EDIT: I have rewritten and extended the next paragraph a bit, following the remark by @CarlosMendoza:
The way to prove this, is as follows. You first compute the eigenvalues of $AB$ and find that they are $0$ (multiplicity one) and $9$ (multiplicity two). In particular $AB$ has rank two, and viewing it as a linear map $\mathbb R^3\to\mathbb R^3$ its kernel is given by the $0$-eigenspace and its image is given by the $9$-eigenspace. (The first equality holds by definition, while for the second, the eigenspace is obviously contained in the image and has the same dimension.) Now the matrices $A$ and $B$ correspond to linear maps $\mathbb R^2\to\mathbb R^3$ and $\mathbb R^3\to \mathbb R^2$, respectively, so they both have rank at most two. By definition, the kernel of $B$ is contained in the kernel of $AB$ and the image of $AB$ is contained in the image of $A$. Since the kernel of $B$ has at least dimension one and the image of $A$ has at most dimension two, both these inclusions must be equalities. In particular, the image of $A$ is the $9$--eigenspace of $AB$, and calling this $V$, $A$ must define a linear isomorphism $\mathbb R^2\to V$. But this immediately implies that $(AB)A=9A$ since $AB$ is multiplication by $9$ on $V$. Rewriting the left hand side as $A(BA)$, you get $A(BAx)=A(9x)$ for all $x\in\mathbb R^2$, and since $A$ is injective, this implies $BAx=9x$ for all $x\in\mathbb R^2$.

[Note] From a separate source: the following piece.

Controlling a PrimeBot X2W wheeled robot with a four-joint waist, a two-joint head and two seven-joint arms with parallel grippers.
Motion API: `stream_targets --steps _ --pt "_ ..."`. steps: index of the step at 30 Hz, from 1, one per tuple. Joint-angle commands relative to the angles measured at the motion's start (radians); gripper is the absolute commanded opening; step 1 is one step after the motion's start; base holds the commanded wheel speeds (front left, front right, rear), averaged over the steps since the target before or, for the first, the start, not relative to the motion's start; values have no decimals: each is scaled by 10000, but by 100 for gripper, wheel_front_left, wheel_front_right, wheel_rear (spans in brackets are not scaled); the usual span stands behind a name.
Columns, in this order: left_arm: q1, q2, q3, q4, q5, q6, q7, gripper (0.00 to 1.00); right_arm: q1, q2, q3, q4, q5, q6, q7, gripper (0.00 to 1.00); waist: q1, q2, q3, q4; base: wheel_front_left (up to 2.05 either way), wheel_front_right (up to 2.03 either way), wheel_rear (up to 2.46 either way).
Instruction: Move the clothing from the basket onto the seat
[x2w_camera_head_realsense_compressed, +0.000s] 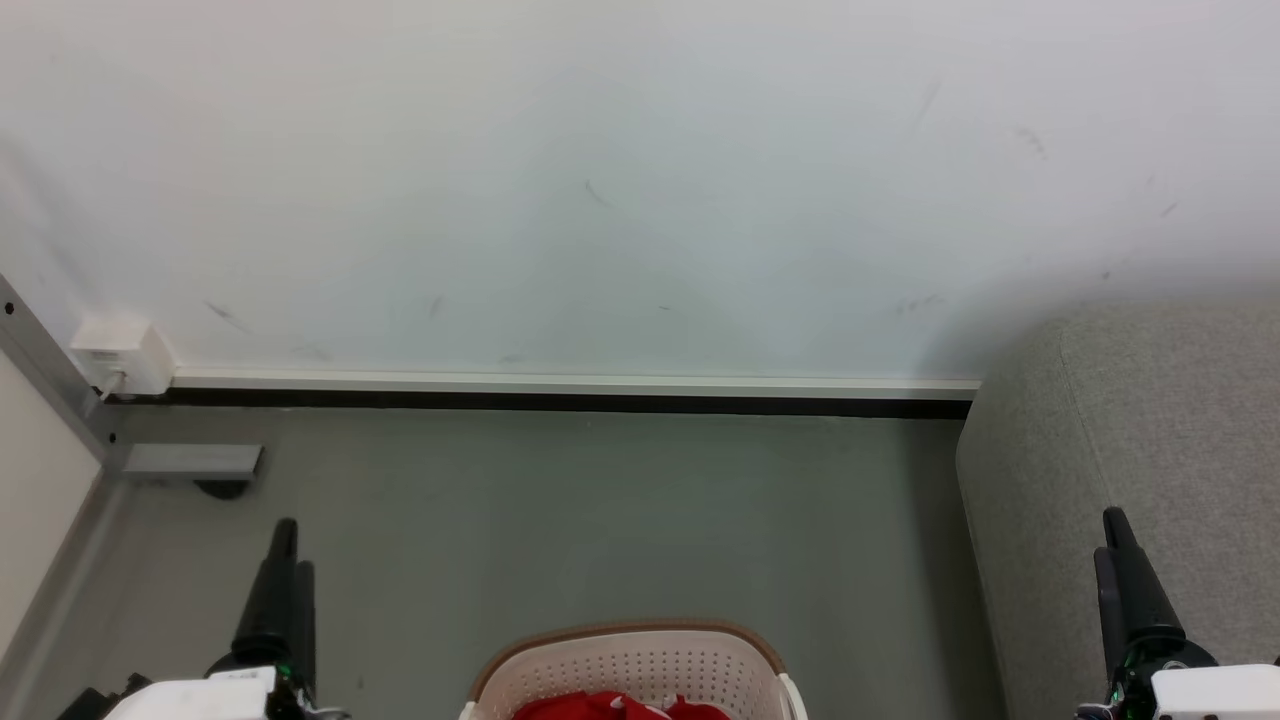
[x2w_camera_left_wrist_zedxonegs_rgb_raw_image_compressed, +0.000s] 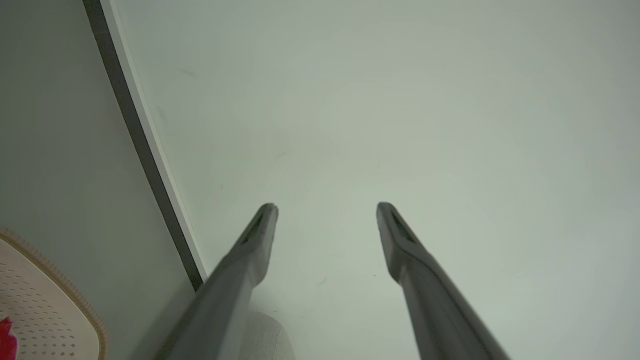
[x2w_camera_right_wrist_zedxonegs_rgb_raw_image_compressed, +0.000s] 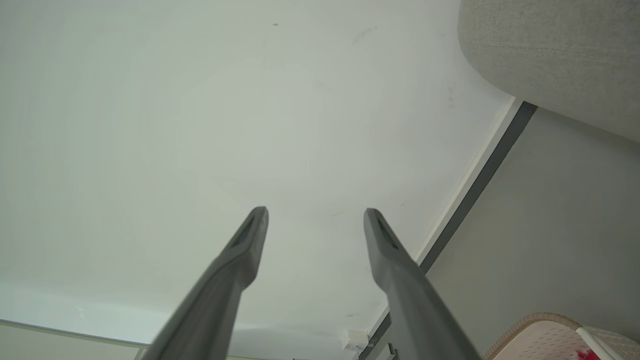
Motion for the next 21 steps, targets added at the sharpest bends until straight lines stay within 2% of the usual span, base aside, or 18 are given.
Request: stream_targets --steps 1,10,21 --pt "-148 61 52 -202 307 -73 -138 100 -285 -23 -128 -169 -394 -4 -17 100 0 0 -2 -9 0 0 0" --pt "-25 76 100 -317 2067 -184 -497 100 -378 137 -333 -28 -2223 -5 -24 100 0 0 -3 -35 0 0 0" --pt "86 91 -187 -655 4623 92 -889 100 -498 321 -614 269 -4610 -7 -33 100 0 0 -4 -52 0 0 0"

I'm sorry I don't have time to develop al the exercise, but I think I can give you some hints. After that I think is more or less straight-forward.
Consider
\begin{equation}
A=\left(\begin{array}{ccc}
a & c & e\\
b & d & f\\
0 & 0 & 0
\end{array}\right)
\end{equation}
\begin{equation}
B=\left(\begin{array}{ccc}
g & h & 0\\
i & l & 0\\
m & n & 0
\end{array}\right)
\end{equation}
So we have
\begin{equation}
BA=\left(\begin{array}{ccc}
u & v & 0\\
w & z & 0\\
0 & 0 & 0
\end{array}\right)
\end{equation}
Some invariants are:
\begin{equation}
trAB=trBA
\end{equation}
And from this we have
\begin{equation}
u+z=18
\end{equation}
Since AB is simmetric so is BA
\begin{equation}
v=w
\end{equation}
The Binet formula shouldn't be so useful because detAB=detBA=0
Anyway I think that from here more or less You can proceed with direct calculation.Let me know.

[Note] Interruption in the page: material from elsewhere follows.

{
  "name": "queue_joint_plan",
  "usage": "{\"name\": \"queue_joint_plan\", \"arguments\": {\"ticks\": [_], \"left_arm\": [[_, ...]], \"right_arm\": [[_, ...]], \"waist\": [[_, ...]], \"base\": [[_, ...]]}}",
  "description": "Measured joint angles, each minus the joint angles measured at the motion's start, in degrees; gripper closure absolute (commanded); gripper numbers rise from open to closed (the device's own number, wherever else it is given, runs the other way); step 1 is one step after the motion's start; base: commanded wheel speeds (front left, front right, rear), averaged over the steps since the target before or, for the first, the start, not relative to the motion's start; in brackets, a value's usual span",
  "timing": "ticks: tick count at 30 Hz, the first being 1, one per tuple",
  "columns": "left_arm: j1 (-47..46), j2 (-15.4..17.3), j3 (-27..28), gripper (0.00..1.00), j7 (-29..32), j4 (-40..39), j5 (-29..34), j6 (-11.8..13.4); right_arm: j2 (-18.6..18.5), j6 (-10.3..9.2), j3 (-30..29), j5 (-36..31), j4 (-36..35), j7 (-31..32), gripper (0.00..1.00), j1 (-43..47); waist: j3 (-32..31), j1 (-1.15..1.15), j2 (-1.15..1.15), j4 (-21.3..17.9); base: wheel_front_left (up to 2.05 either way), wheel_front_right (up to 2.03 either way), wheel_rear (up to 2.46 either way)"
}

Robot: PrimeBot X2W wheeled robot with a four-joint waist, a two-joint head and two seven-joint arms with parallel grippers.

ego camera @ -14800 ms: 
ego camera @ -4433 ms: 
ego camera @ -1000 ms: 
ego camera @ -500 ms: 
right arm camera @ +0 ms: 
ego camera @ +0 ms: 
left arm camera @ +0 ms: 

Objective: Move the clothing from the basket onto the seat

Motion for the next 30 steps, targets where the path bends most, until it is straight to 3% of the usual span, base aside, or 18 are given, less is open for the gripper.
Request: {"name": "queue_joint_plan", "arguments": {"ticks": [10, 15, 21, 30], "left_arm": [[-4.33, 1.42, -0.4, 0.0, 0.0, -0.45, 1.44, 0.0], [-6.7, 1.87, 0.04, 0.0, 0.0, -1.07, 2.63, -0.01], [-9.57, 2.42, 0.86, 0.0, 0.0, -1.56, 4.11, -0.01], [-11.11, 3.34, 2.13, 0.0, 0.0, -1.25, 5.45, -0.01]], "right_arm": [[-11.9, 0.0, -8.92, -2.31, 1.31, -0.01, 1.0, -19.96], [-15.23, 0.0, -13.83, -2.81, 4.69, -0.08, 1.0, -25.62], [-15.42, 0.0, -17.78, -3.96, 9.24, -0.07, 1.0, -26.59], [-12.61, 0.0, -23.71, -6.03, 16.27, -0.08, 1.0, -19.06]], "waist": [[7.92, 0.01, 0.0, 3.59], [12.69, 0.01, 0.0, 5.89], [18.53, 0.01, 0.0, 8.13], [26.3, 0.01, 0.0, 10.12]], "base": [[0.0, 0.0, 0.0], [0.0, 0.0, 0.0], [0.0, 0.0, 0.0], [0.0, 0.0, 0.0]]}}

Using the suggestion of @WillJagy and the direct approach suggested by @Dac0, we have $$ A = \begin{bmatrix} a & b\\ c & d\\ e & f\\ \end{bmatrix}\qquad B = \begin{bmatrix} a & c & e\\ b & d & f\\ \end{bmatrix} $$
and from $AB$ we get the following set of equations
\begin{align} a^2 + b^2 &= 8\\ c^2 + d^2 &= 5\\ e^2 + f^2 &= 5\\ ac + bd &= 2\\ ae + fb &= -2\\ ec + fd &= 4\\ \end{align}
I solved this in WolframAlpha and tested with this particular solution(out of infinite solutions):
$$ A = \begin{bmatrix} -2 & -2\\ -2 & 1\\ -1 & 2\\ \end{bmatrix}\qquad B = \begin{bmatrix} -2 & -2 & -1\\ -2 & 1 & 2\\ \end{bmatrix} $$
Interestingly enough,
$$BA = \begin{bmatrix} 9 & 0\\ 0 & 9\\ \end{bmatrix} $$
which corresponds to the solution proposed by @AndreasCap. It's also interesting to note that the columns of $A$ are orthogonal and their squared length are equal to $9$, the non-zero eigenvalue of $AB$ with multiplicity $2$.
I gave importance to @WillJagy suggestion because somehow it remembered me of the covariance matrix. I am not saying is the same, but there are nice similarities.